→ **How to complete this task**: Give back the entire listing exactly as it was provided.

++++++

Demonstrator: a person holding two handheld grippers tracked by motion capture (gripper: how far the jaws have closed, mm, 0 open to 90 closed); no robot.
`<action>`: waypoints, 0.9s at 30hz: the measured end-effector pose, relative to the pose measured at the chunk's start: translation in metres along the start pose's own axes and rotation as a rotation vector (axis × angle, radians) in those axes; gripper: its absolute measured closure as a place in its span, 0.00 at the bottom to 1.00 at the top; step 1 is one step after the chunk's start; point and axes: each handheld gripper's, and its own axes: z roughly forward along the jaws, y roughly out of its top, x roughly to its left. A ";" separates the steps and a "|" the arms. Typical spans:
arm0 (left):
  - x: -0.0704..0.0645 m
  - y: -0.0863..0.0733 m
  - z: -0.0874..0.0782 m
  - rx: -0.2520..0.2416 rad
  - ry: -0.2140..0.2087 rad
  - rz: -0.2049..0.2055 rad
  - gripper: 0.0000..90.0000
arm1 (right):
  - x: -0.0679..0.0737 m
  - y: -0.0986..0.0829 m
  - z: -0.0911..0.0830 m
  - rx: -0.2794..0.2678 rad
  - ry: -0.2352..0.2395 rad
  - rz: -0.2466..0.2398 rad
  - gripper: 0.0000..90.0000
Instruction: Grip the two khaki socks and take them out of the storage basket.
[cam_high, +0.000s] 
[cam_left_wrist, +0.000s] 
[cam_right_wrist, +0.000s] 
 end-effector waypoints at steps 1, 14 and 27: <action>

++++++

→ **Response for this exercise**:
Demonstrator: a person holding two handheld grippers tracked by motion capture (gripper: how far the jaws have closed, mm, 0 open to 90 closed); no robot.
`<action>`: waypoints, 0.9s at 30hz: the measured end-effector pose, relative to the pose measured at the chunk's start: translation in metres along the start pose's own axes and rotation as a rotation vector (axis × angle, radians) in those axes; gripper: its absolute measured closure as a place in its span, 0.00 at the bottom to 1.00 at the top; step 1 is one step after the chunk's start; point and axes: each handheld gripper's, and its own axes: z roughly forward along the jaws, y roughly out of its top, x roughly to its left. A ";" separates the steps and a "|" the arms. Typical spans:
arm0 (left):
  - x: -0.0704..0.0645 m
  - y: -0.0863..0.0733 m
  - z: -0.0874..0.0782 m
  - rx: -0.2520..0.2416 rad
  - ry: -0.2140..0.2087 rad
  - rz: -0.2049..0.2055 rad
  - gripper: 0.0000..90.0000
arm1 (right):
  - x: -0.0679..0.0737 m
  - y: -0.0986..0.0829 m
  - z: -0.0911..0.0830 m
  - rx: -0.2794..0.2678 rad
  - ry: -0.2352..0.2395 rad
  - rz: -0.2466..0.2398 rad
  - gripper: 0.0000..90.0000
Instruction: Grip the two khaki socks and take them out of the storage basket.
[cam_high, +0.000s] 
[cam_left_wrist, +0.000s] 
[cam_right_wrist, +0.000s] 
 end-effector waypoints at steps 1, 14 and 27: <action>

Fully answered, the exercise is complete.